Arrestato ad Agrigento scafista accusato di violenze su migranti

Riconosciuto da alcune vittime. Agenti lo salvano da linciaggio

Roma, 18 mar. (askanews) – Associazione a delinquere finalizzata alla tratta, al sequestro di persona, alla violenza sessuale, all’omicidio aggravato e al favoreggiamento dell’immigrazione clandestina. Con queste accuse la Polizia di Stato di Agrigento ha arrestato un ventenne cittadino ghanese, sbarcato a Lampedusa il 5 marzo scorso e nei giorni scorsi, sottratto a un tentativo di linciaggio da parte di alcuni migranti che lo avevano riconosciuto come uno dei responsabili di torture, sevizie e stupri perpetrati in Libia all’interno di una ‘safe house’ dove i migranti venivano privati della libertà personale prima di intraprendere la traversata in mare per le coste italiane.

Dal racconto dei migranti, ascoltati dai poliziotti della Squadra Mobile agrigentina, è emerso che gli stessi venivano sottoposti a torture, anche in diretta telefonica con i propri parenti, ai quali veniva richiesto il pagamento di un riscatto per porre fine alle sofferenze dei loro cari.

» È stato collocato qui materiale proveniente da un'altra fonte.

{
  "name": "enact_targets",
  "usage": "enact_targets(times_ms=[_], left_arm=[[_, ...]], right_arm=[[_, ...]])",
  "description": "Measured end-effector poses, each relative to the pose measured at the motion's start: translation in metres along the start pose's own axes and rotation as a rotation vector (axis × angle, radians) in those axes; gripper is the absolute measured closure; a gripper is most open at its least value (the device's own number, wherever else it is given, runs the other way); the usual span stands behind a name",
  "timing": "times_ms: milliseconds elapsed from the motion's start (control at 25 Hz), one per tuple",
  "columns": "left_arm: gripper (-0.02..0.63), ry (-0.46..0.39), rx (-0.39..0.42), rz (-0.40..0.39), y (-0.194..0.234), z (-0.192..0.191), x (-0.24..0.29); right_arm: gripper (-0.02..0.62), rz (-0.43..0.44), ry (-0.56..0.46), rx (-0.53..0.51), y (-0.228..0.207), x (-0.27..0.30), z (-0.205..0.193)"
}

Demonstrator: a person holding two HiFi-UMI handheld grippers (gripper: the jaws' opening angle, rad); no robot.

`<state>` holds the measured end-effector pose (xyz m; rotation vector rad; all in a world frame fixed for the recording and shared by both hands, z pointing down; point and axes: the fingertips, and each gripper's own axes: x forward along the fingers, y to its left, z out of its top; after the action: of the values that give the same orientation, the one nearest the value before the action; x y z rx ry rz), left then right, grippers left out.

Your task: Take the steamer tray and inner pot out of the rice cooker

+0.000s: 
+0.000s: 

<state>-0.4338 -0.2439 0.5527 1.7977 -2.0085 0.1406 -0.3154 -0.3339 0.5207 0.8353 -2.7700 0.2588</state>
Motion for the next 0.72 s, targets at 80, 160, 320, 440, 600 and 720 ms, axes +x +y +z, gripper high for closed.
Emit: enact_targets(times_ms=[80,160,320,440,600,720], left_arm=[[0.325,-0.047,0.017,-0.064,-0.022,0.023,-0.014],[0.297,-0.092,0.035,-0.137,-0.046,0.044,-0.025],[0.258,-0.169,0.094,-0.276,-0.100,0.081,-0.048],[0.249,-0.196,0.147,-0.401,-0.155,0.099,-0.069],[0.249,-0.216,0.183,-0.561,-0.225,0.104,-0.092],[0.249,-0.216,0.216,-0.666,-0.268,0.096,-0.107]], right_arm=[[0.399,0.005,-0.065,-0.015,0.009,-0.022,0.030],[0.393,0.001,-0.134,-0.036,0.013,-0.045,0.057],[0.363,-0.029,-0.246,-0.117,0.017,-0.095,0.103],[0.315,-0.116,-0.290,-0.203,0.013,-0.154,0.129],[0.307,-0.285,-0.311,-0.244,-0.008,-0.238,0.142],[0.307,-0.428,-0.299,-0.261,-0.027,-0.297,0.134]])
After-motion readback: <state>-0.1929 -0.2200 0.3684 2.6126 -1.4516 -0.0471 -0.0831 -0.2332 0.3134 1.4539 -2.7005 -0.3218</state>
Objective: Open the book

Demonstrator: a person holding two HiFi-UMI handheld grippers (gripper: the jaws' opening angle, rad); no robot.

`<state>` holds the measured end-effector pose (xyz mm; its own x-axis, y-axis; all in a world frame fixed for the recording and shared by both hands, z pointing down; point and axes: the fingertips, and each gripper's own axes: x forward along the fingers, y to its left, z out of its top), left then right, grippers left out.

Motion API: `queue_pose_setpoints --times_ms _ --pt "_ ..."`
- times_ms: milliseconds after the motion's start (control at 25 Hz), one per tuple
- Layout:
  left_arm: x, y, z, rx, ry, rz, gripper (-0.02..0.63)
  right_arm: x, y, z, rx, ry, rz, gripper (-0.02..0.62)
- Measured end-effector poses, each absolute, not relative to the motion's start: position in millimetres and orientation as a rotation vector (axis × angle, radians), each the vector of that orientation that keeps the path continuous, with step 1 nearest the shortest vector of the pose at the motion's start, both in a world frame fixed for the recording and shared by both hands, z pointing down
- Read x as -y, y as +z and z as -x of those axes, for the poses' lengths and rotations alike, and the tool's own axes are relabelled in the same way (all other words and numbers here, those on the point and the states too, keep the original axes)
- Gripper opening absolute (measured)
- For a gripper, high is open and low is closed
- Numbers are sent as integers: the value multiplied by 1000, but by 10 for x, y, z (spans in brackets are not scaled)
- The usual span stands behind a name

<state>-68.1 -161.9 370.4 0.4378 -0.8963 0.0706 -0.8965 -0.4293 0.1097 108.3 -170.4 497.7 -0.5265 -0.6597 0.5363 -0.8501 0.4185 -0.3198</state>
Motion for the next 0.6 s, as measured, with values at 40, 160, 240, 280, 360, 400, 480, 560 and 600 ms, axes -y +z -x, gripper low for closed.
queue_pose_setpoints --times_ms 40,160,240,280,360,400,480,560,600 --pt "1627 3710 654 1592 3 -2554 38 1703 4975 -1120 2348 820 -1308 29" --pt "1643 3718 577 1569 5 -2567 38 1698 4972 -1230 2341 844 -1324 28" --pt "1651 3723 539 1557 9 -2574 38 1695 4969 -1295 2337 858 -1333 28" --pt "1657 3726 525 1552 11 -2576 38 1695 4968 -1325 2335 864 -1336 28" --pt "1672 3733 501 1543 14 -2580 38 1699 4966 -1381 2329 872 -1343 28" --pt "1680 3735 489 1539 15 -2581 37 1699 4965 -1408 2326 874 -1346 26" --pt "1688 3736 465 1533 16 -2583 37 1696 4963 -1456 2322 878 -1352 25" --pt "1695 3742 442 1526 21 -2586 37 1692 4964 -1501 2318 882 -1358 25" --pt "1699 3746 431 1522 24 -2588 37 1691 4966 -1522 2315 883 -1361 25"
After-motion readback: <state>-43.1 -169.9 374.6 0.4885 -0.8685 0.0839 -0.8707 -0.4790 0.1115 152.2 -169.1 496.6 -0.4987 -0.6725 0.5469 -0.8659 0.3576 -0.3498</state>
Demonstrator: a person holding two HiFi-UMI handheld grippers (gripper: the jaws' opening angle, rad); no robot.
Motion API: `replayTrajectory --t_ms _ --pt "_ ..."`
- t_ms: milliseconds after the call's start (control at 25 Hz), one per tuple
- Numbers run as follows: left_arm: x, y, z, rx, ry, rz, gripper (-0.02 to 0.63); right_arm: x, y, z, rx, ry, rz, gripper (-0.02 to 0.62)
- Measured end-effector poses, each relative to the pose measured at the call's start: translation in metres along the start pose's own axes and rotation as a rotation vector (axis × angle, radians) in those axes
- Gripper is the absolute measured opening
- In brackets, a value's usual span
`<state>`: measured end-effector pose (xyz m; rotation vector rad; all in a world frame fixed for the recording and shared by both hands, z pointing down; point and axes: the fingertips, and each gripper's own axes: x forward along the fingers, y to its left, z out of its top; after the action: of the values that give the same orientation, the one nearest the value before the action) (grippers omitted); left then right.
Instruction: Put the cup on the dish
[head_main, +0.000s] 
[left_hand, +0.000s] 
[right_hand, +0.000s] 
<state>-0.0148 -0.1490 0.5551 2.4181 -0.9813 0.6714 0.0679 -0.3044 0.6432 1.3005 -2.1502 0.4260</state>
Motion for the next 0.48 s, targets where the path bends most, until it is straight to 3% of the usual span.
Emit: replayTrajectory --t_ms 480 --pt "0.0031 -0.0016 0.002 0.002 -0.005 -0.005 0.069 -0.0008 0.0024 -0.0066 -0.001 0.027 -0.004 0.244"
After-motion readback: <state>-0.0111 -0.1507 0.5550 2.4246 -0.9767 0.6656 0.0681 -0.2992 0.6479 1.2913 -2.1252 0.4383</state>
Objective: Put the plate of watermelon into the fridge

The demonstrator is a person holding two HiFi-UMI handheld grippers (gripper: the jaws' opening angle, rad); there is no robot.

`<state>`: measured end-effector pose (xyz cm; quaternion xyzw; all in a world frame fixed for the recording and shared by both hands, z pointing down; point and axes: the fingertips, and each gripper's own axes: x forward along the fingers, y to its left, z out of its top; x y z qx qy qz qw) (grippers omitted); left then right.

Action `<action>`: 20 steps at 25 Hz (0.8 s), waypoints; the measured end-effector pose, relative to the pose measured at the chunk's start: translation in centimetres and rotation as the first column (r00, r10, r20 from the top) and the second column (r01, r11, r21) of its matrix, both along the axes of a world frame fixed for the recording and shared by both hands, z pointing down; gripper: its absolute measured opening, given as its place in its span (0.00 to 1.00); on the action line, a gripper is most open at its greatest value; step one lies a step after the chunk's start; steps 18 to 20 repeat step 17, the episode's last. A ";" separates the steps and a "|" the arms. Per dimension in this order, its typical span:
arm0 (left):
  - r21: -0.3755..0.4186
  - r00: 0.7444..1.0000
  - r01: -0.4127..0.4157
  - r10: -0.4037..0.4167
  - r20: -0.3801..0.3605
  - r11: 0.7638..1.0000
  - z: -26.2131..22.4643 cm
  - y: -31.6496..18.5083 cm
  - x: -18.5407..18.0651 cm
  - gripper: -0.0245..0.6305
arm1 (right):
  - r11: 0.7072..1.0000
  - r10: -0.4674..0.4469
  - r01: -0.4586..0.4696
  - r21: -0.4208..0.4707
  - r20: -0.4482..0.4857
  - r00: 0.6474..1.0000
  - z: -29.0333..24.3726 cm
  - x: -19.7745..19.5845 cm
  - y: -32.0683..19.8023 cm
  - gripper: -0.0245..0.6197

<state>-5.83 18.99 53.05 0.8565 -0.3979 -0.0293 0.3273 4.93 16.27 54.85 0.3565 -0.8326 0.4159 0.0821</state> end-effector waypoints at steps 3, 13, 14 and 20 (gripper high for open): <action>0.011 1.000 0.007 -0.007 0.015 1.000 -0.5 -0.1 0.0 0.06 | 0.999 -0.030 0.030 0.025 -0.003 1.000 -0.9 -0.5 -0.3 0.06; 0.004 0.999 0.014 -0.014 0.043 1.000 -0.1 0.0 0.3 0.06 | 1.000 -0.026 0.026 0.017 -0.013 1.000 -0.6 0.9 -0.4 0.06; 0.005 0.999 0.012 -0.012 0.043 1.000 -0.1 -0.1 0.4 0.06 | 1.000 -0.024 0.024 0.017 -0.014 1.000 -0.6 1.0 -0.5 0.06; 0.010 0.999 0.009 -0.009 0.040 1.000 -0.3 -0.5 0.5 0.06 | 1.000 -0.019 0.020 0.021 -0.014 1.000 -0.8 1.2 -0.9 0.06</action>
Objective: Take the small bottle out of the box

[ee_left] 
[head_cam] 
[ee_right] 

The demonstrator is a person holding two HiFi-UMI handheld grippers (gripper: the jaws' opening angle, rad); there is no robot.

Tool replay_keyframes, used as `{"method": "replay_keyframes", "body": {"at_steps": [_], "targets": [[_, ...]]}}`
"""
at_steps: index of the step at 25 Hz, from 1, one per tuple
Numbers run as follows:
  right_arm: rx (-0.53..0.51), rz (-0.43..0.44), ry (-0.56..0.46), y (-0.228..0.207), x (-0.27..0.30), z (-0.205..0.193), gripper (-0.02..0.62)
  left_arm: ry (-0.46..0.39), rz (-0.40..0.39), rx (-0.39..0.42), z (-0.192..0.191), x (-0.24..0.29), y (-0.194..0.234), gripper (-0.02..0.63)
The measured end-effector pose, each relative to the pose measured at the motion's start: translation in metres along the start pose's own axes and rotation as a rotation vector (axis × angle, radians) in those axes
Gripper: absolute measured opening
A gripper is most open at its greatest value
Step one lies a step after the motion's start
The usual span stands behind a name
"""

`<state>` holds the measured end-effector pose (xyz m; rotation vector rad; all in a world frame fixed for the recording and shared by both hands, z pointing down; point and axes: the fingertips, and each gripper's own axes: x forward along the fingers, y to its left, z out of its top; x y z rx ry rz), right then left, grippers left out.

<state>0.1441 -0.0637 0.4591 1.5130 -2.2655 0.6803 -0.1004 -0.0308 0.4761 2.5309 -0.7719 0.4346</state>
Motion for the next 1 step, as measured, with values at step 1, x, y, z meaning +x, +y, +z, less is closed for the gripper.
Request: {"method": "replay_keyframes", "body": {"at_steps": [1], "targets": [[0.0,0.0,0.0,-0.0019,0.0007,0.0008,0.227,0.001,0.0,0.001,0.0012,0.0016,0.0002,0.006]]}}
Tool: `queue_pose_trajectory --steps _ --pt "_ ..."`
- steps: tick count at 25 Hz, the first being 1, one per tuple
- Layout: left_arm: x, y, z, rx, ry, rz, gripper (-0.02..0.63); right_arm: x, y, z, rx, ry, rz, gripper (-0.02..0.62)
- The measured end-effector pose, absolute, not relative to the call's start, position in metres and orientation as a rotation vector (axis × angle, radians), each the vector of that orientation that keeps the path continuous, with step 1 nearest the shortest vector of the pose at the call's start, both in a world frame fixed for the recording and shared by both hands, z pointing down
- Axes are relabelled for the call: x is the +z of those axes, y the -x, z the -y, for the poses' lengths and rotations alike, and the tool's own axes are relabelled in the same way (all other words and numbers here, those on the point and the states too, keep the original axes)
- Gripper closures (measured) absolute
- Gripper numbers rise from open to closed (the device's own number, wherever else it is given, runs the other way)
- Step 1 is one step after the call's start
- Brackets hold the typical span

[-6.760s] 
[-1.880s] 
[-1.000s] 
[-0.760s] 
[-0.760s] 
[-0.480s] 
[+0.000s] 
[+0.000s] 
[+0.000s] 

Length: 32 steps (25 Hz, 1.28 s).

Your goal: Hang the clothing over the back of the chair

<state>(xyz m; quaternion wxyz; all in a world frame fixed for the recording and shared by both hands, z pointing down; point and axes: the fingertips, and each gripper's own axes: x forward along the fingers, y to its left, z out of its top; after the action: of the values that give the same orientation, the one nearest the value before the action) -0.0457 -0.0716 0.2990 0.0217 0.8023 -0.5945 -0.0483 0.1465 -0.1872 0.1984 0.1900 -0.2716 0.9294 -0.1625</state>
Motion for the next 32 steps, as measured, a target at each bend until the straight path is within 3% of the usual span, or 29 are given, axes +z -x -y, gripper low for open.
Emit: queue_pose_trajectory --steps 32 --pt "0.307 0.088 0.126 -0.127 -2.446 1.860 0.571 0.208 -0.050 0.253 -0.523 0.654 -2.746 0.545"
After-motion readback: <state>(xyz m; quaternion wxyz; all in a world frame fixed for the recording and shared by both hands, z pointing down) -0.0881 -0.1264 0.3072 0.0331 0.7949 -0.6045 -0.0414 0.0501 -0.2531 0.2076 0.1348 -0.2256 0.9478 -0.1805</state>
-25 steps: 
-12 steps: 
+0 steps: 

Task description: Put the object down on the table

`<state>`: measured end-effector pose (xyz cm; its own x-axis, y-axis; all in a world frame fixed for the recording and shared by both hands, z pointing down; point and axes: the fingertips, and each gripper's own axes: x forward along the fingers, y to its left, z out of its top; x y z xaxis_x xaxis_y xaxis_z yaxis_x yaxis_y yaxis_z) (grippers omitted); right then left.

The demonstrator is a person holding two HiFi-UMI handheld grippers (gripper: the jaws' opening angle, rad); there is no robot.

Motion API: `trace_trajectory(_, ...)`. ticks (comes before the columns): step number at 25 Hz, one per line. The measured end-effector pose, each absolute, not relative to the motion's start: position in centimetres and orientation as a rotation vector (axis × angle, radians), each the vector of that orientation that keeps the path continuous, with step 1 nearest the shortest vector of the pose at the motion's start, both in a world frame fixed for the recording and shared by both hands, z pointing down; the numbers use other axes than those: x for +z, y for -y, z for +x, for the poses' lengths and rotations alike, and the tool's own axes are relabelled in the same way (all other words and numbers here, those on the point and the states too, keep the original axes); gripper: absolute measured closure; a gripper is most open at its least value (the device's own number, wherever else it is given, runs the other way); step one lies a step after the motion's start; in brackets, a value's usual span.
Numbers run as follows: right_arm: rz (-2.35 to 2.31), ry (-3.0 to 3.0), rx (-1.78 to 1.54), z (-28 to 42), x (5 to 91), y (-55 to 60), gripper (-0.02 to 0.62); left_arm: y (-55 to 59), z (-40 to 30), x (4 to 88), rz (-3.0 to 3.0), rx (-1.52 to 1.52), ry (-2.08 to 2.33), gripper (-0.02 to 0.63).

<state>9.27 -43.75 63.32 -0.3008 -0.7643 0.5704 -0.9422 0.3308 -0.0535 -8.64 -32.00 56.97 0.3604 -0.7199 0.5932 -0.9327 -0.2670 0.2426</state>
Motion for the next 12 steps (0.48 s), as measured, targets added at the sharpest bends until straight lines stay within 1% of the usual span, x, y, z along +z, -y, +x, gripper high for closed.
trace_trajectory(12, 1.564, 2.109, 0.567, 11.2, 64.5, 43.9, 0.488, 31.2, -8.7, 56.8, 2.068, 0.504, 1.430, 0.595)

“Ogni volta che dovevo telefonare a casa, lui mi legava e mi faceva sdraiare per terra con i piedi in sospensione e, così immobilizzato, mi colpiva ripetutamente e violentemente con un tubo di gomma in tutte le parti del corpo e in special modo nelle piante dei piedi, tanto da rendermi quasi impossibile la deambulazione”.

“Spesso collegava degli elettrodi alla mia lingua per farmi scaricare addosso la corrente elettrica”.

“Porto ancora addosso i segni delle violenze fisiche subite, in particolare delle ustioni dovute a dell’acqua bollente che mi veniva versata addosso”.

Queste sono solo alcune delle atroci esperienze raccontate dai migranti, che hanno determintato i pubblici ministeri Calogero Ferrara e Giorgia Spiri della Direzione Distrettuale Antimafia di Palermo, guidata da Francesco Lo Voi, ad emettere, lo scorso 14 marzo, un provvedimento di fermo, che è stato eseguito dai poliziotti agrigentini e convalidato dal Giudice per le indagini preliminari del Tribunale di Agrigento, Francesco Provenzano.

Per alcuni dei reati, consumati interamente all’estero, si è potuto procedere sulla base della richiesta del ministro della Giustizia.

Maggiori dettagli saranno forniti nel corso della conferenza stampa che si terrà alle 10.30 presso la Questura di Agrigento.